Abby Bergman is an undergraduate student from Seattle, Washington pursuing a B.S. in Quantitative Biology and a B.A. in Music Performance. Her passion for science began with her early experiments mixing kitchen ingredients in Tupperware and leaving them to mold (circa age 8), but she first realized she wanted to pursue science after genetically modifying E. Coli to express fluorescent protein in her freshman Honors Biology course. Abby joined the Williams lab in 2016, and is currently investigating the role of adhesion molecules, primarily nectins, in palatal closure.

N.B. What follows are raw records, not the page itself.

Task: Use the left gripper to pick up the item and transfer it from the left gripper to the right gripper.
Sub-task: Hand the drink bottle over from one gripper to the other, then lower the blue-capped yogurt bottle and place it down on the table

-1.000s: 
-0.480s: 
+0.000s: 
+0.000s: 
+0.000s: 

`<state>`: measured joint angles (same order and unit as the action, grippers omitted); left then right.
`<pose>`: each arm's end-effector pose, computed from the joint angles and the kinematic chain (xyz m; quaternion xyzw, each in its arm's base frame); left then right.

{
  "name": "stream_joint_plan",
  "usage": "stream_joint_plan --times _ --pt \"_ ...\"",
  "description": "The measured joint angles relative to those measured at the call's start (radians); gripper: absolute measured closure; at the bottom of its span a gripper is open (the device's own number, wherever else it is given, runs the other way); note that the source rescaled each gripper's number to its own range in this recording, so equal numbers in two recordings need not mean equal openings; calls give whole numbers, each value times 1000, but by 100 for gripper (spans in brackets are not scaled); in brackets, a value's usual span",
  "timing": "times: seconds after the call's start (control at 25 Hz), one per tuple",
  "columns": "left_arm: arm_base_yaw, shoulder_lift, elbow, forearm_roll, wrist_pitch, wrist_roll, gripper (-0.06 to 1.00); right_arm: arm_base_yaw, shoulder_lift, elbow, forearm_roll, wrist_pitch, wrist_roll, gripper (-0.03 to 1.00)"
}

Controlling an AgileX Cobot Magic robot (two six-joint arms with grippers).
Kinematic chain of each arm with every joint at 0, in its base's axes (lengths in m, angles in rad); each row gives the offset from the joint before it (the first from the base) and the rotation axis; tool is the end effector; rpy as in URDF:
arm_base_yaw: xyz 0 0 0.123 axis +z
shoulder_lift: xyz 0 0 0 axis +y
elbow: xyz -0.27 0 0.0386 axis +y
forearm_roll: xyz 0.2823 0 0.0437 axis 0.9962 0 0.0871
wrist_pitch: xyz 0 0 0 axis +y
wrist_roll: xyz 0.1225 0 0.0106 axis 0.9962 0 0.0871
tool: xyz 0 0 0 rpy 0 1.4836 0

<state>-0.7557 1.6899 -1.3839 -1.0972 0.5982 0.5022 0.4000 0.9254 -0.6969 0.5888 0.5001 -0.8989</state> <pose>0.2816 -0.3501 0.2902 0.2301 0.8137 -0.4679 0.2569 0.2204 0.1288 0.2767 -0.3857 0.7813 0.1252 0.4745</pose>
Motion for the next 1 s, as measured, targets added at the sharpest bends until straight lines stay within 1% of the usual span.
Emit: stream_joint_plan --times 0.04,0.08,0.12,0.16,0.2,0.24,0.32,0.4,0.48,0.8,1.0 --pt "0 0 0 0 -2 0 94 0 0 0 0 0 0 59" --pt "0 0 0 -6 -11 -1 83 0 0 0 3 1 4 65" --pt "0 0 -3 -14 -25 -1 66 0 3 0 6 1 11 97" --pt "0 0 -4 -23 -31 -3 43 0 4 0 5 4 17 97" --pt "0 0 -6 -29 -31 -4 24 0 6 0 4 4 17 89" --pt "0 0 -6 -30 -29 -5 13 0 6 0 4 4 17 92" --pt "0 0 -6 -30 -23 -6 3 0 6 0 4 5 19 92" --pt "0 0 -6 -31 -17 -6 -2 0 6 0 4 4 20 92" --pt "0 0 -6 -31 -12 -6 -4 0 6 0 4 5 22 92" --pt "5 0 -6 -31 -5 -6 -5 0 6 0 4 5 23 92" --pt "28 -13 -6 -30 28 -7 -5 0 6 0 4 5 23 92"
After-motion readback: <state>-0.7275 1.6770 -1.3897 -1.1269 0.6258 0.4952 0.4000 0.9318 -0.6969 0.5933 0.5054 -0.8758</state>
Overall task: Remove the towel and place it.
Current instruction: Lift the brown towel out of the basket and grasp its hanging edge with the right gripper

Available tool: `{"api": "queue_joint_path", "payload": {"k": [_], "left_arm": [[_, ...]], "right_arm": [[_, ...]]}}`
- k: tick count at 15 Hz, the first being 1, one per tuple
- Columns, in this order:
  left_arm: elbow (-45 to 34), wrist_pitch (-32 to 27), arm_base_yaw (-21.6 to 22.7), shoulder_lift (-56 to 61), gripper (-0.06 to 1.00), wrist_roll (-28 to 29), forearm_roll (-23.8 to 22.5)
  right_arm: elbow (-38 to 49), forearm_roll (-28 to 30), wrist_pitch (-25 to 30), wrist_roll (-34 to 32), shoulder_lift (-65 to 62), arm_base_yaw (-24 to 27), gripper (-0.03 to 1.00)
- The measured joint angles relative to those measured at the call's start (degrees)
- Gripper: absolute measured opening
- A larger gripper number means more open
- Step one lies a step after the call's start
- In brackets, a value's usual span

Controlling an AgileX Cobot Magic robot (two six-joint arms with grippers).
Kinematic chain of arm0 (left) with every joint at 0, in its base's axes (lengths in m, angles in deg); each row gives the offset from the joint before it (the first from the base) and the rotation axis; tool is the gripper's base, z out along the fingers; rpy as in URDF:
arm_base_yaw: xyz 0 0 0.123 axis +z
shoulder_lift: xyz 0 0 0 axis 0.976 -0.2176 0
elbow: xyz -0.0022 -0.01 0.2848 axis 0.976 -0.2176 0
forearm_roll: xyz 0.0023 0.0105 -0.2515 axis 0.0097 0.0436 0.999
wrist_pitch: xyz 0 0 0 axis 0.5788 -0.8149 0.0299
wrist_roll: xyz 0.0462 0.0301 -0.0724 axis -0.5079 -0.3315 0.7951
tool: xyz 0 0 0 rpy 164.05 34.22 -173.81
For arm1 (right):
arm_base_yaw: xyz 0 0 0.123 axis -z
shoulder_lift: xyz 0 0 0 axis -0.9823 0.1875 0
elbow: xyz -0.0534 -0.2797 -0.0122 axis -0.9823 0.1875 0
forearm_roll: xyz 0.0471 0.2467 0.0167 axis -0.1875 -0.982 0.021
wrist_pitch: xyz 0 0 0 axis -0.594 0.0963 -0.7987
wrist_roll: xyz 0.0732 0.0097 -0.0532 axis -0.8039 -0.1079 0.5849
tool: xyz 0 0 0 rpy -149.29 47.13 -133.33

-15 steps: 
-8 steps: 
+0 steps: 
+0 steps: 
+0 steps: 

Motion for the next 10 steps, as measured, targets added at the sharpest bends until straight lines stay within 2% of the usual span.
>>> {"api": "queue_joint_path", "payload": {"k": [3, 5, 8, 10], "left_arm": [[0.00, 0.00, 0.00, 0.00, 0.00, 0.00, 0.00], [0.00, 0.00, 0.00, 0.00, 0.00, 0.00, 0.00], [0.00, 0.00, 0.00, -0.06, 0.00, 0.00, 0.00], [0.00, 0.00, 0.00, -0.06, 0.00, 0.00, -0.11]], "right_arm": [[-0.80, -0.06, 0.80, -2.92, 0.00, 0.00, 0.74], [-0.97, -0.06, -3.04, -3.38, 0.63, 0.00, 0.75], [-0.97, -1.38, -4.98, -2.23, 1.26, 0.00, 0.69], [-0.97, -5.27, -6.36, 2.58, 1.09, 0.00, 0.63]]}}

When she’s not in lab, you can find Abby on the field with the Marching Tar Heels, or running around Chapel Hill, trying to make friends with every dog she passes.

Natalie Piehl

Natalie Piehl is an undergraduate student from Chicago, Illinois currently pursuing a B.S. in Biology and a B.S. in Mathematics. Her current research interests include oral epithelial stem cell behavior, specifically within the context of environmental stress, and quantitative modeling of cell proliferation patterns. Natalie joined the Williams Lab in 2017 after spending a year working as a zebrafish core technical assistant within the Division of Comparative Medicine. Her passion for scientific research stems from a life-long love for biology and a desire to explore her curiosities about the natural world in a purposeful, productive manner. Outside of the lab, Natalie enjoys reading, eating Thai food, and watching horror movies of all qualities.

Jason Guo

Jason Guo is an undergraduate student from Durham, North Carolina currently pursuing a B.S. in biology and a minor in either neuroscience, computer science, or statistics.  His primary research interest lies in fields related to cellular development, specifically with how the proliferation and differentiation of cells under abnormal circumstances can impact human bodily functions.  He is particularly interested in areas related to cancer biology and oncology. During his free time, he enjoys playing racquetball and attempting to learn new languages.